### EXERCISE DETAILS
Retype the complete listing exactly as it appears.

### SUPPLIED RECORDS

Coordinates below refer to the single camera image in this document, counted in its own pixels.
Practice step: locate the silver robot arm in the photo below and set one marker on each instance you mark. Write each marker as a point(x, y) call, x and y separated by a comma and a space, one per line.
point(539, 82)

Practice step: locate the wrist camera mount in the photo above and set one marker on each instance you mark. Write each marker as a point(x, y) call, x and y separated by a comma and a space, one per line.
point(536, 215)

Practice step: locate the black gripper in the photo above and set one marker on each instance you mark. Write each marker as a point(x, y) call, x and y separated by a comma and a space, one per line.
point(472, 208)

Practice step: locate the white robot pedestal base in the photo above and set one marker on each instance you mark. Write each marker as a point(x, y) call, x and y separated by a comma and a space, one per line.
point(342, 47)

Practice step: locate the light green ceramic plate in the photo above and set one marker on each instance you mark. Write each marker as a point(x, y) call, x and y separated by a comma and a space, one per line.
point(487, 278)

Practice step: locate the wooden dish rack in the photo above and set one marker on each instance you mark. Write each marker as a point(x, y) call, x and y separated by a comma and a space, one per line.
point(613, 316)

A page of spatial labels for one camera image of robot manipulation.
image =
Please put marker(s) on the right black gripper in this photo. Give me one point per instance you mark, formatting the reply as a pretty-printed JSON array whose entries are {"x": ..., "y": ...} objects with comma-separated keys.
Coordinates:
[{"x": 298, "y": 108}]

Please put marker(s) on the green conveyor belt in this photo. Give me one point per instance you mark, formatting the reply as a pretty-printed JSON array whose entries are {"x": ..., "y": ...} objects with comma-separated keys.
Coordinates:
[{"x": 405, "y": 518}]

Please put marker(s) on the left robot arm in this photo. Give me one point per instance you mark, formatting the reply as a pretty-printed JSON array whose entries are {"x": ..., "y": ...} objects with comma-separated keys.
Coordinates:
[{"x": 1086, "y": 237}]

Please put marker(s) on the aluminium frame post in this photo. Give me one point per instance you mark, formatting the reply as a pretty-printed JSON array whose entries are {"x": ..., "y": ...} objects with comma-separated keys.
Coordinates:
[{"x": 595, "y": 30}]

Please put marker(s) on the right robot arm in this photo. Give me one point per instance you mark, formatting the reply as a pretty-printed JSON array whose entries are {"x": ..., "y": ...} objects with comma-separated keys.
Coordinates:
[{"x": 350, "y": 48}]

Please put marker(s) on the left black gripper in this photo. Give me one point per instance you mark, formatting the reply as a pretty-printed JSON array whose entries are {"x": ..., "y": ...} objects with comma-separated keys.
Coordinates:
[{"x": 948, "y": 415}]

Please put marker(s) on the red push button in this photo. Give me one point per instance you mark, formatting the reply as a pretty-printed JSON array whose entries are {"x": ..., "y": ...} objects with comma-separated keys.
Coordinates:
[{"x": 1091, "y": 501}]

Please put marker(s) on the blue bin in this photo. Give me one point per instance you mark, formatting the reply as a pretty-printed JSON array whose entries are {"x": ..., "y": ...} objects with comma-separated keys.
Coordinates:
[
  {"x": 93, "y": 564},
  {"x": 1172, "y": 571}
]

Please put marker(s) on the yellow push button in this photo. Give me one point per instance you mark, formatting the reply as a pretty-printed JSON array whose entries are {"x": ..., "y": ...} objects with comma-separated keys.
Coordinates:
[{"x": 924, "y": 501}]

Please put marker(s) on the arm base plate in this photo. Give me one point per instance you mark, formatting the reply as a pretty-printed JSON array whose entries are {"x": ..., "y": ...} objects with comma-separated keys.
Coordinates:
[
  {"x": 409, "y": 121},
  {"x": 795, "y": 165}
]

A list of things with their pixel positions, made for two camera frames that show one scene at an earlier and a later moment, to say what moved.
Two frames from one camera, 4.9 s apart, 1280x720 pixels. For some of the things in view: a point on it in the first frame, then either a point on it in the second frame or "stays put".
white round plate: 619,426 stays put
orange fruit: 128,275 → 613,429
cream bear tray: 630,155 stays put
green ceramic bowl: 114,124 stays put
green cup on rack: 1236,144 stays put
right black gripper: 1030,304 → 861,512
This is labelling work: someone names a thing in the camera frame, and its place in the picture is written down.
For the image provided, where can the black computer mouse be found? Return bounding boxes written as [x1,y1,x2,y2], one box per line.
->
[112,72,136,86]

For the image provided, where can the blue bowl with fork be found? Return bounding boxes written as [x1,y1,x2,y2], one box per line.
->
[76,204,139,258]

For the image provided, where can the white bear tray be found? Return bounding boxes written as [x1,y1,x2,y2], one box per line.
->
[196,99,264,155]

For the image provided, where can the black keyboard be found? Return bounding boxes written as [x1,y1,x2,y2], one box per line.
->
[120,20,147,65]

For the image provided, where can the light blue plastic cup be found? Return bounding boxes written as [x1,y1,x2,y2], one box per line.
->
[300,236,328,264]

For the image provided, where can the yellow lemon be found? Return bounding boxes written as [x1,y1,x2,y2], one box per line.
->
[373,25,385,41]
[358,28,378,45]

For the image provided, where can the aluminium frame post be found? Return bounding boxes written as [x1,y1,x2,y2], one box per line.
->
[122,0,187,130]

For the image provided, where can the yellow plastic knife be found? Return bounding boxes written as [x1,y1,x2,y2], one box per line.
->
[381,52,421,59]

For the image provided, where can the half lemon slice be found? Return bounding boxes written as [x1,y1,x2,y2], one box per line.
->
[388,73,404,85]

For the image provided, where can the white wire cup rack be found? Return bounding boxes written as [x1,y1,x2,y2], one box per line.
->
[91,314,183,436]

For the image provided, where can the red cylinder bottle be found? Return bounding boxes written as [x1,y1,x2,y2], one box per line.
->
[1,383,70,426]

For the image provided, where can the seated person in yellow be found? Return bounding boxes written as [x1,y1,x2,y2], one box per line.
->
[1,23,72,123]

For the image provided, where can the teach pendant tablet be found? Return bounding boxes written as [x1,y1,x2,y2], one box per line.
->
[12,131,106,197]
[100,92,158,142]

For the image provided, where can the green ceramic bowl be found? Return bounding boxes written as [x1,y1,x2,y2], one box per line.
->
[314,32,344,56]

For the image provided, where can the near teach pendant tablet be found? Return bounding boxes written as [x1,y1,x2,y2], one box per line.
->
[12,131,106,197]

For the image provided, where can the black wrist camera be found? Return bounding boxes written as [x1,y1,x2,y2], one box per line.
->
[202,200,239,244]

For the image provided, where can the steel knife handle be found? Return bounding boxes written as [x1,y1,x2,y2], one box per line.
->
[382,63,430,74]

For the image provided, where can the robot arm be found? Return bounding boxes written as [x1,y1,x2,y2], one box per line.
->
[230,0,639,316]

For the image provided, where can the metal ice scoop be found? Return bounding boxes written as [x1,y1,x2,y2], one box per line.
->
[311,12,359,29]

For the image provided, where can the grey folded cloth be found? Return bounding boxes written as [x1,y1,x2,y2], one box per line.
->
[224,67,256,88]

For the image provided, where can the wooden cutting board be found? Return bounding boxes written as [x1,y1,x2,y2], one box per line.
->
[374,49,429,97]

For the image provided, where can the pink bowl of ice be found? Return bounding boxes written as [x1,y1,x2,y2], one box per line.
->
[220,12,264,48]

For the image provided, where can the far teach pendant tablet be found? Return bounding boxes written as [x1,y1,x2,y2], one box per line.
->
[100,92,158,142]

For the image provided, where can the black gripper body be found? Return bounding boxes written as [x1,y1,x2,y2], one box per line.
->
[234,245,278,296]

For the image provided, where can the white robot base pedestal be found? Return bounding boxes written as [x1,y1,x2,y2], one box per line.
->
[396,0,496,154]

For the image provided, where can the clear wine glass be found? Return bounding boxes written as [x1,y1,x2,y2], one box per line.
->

### OUTPUT OF THE EXERCISE
Coordinates below refer to the single camera image in this document, counted in its own pixels.
Practice step: locate the silver robot arm in the photo below and set one marker on each instance you mark. Write each marker as a point(x, y) call, x and y separated by a comma and a space, one per line.
point(539, 82)

Practice step: locate the wrist camera mount in the photo above and set one marker on each instance you mark. Write each marker as a point(x, y) call, x and y separated by a comma and a space, one per line.
point(536, 215)

Practice step: locate the black gripper in the photo above and set one marker on each instance you mark. Write each marker as a point(x, y) call, x and y separated by a comma and a space, one per line.
point(472, 208)

Practice step: locate the white robot pedestal base in the photo above and set one marker on each instance you mark. Write each marker as a point(x, y) call, x and y separated by a comma and a space, one per line.
point(342, 47)

Practice step: locate the light green ceramic plate in the photo above and set one marker on each instance you mark. Write each marker as a point(x, y) call, x and y separated by a comma and a space, one per line.
point(487, 278)

Practice step: locate the wooden dish rack in the photo above and set one marker on each instance you mark. Write each marker as a point(x, y) call, x and y separated by a comma and a space, one per line.
point(613, 316)

A page of spatial labels for one camera image of robot manipulation.
image =
Please put marker(s) on the right black gripper in this photo. Give me one point per instance you mark, formatting the reply as a pretty-printed JSON array whose entries are {"x": ..., "y": ...} objects with comma-separated keys.
Coordinates:
[{"x": 298, "y": 108}]

Please put marker(s) on the green conveyor belt in this photo. Give me one point per instance you mark, formatting the reply as a pretty-printed JSON array whose entries are {"x": ..., "y": ...} objects with comma-separated keys.
Coordinates:
[{"x": 405, "y": 518}]

Please put marker(s) on the left robot arm in this photo. Give me one point per instance you mark, formatting the reply as a pretty-printed JSON array whose entries are {"x": ..., "y": ...} objects with comma-separated keys.
Coordinates:
[{"x": 1086, "y": 237}]

Please put marker(s) on the aluminium frame post in this photo. Give me one point per instance you mark, formatting the reply as a pretty-printed JSON array whose entries are {"x": ..., "y": ...} objects with comma-separated keys.
Coordinates:
[{"x": 595, "y": 30}]

Please put marker(s) on the right robot arm in this photo. Give me one point per instance you mark, formatting the reply as a pretty-printed JSON array whose entries are {"x": ..., "y": ...} objects with comma-separated keys.
Coordinates:
[{"x": 350, "y": 48}]

Please put marker(s) on the left black gripper in this photo. Give me one point per instance you mark, formatting the reply as a pretty-printed JSON array whose entries are {"x": ..., "y": ...} objects with comma-separated keys.
Coordinates:
[{"x": 948, "y": 415}]

Please put marker(s) on the red push button in this photo. Give me one point per instance you mark, formatting the reply as a pretty-printed JSON array whose entries are {"x": ..., "y": ...} objects with comma-separated keys.
Coordinates:
[{"x": 1091, "y": 501}]

Please put marker(s) on the blue bin in this photo. Give me one point per instance you mark, formatting the reply as a pretty-printed JSON array whose entries are {"x": ..., "y": ...} objects with comma-separated keys.
Coordinates:
[
  {"x": 93, "y": 564},
  {"x": 1172, "y": 571}
]

Please put marker(s) on the yellow push button in this photo. Give me one point per instance you mark, formatting the reply as a pretty-printed JSON array whose entries are {"x": ..., "y": ...} objects with comma-separated keys.
Coordinates:
[{"x": 924, "y": 501}]

Please put marker(s) on the arm base plate in this photo. Give me one point per instance you mark, formatting the reply as a pretty-printed JSON array whose entries are {"x": ..., "y": ...} objects with comma-separated keys.
Coordinates:
[
  {"x": 409, "y": 121},
  {"x": 795, "y": 165}
]

A list of things with their pixel positions, made for two camera frames that show one scene at an earlier and a later moment, to say what moved.
Two frames from one camera, 4.9 s apart, 1280x720 pixels. For some of the things in view: a point on it in the first frame, then either a point on it in the second frame or "stays put".
white round plate: 619,426 stays put
orange fruit: 128,275 → 613,429
cream bear tray: 630,155 stays put
green ceramic bowl: 114,124 stays put
green cup on rack: 1236,144 stays put
right black gripper: 1030,304 → 861,512
This is labelling work: someone names a thing in the camera frame, and its place in the picture is written down.
For the image provided, where can the black computer mouse be found? Return bounding boxes written as [x1,y1,x2,y2], one box per line.
->
[112,72,136,86]

For the image provided, where can the blue bowl with fork be found? Return bounding boxes written as [x1,y1,x2,y2], one box per line.
->
[76,204,139,258]

For the image provided, where can the white bear tray be found? Return bounding boxes written as [x1,y1,x2,y2], one box per line.
->
[196,99,264,155]

For the image provided, where can the black keyboard be found? Return bounding boxes written as [x1,y1,x2,y2], one box per line.
->
[120,20,147,65]

For the image provided, where can the light blue plastic cup be found? Return bounding boxes written as [x1,y1,x2,y2], one box per line.
->
[300,236,328,264]

For the image provided, where can the yellow lemon be found? Return bounding boxes written as [x1,y1,x2,y2], one box per line.
->
[373,25,385,41]
[358,28,378,45]

For the image provided, where can the aluminium frame post be found? Return bounding boxes written as [x1,y1,x2,y2], one box per line.
->
[122,0,187,130]

For the image provided, where can the yellow plastic knife be found? Return bounding boxes written as [x1,y1,x2,y2], one box per line.
->
[381,52,421,59]

For the image provided, where can the half lemon slice be found? Return bounding boxes written as [x1,y1,x2,y2], one box per line.
->
[388,73,404,85]

For the image provided, where can the white wire cup rack be found? Return bounding boxes written as [x1,y1,x2,y2], one box per line.
->
[91,314,183,436]

For the image provided, where can the red cylinder bottle be found? Return bounding boxes written as [x1,y1,x2,y2], one box per line.
->
[1,383,70,426]

For the image provided, where can the seated person in yellow be found? Return bounding boxes written as [x1,y1,x2,y2], one box per line.
->
[1,23,72,123]

For the image provided, where can the teach pendant tablet be found? Return bounding boxes written as [x1,y1,x2,y2], one box per line.
->
[12,131,106,197]
[100,92,158,142]

For the image provided, where can the green ceramic bowl be found? Return bounding boxes written as [x1,y1,x2,y2], one box per line.
->
[314,32,344,56]

For the image provided, where can the near teach pendant tablet be found? Return bounding boxes written as [x1,y1,x2,y2], one box per line.
->
[12,131,106,197]

For the image provided, where can the black wrist camera be found? Return bounding boxes written as [x1,y1,x2,y2], one box per line.
->
[202,200,239,244]

For the image provided, where can the steel knife handle be found? Return bounding boxes written as [x1,y1,x2,y2], one box per line.
->
[382,63,430,74]

For the image provided, where can the robot arm be found? Return bounding boxes written as [x1,y1,x2,y2], one box per line.
->
[230,0,639,316]

For the image provided, where can the metal ice scoop be found? Return bounding boxes written as [x1,y1,x2,y2], one box per line.
->
[311,12,359,29]

For the image provided, where can the grey folded cloth be found? Return bounding boxes written as [x1,y1,x2,y2], one box per line.
->
[224,67,256,88]

For the image provided, where can the wooden cutting board be found? Return bounding boxes written as [x1,y1,x2,y2], one box per line.
->
[374,49,429,97]

For the image provided, where can the pink bowl of ice be found? Return bounding boxes written as [x1,y1,x2,y2], one box per line.
->
[220,12,264,48]

For the image provided, where can the far teach pendant tablet be found? Return bounding boxes written as [x1,y1,x2,y2], one box per line.
->
[100,92,158,142]

For the image provided, where can the black gripper body be found? Return bounding boxes written as [x1,y1,x2,y2], one box per line.
->
[234,245,278,296]

For the image provided, where can the white robot base pedestal be found? Return bounding boxes written as [x1,y1,x2,y2], one box per line.
->
[396,0,496,154]

For the image provided, where can the clear wine glass be found? Return bounding boxes written as [x1,y1,x2,y2], one box per line.
->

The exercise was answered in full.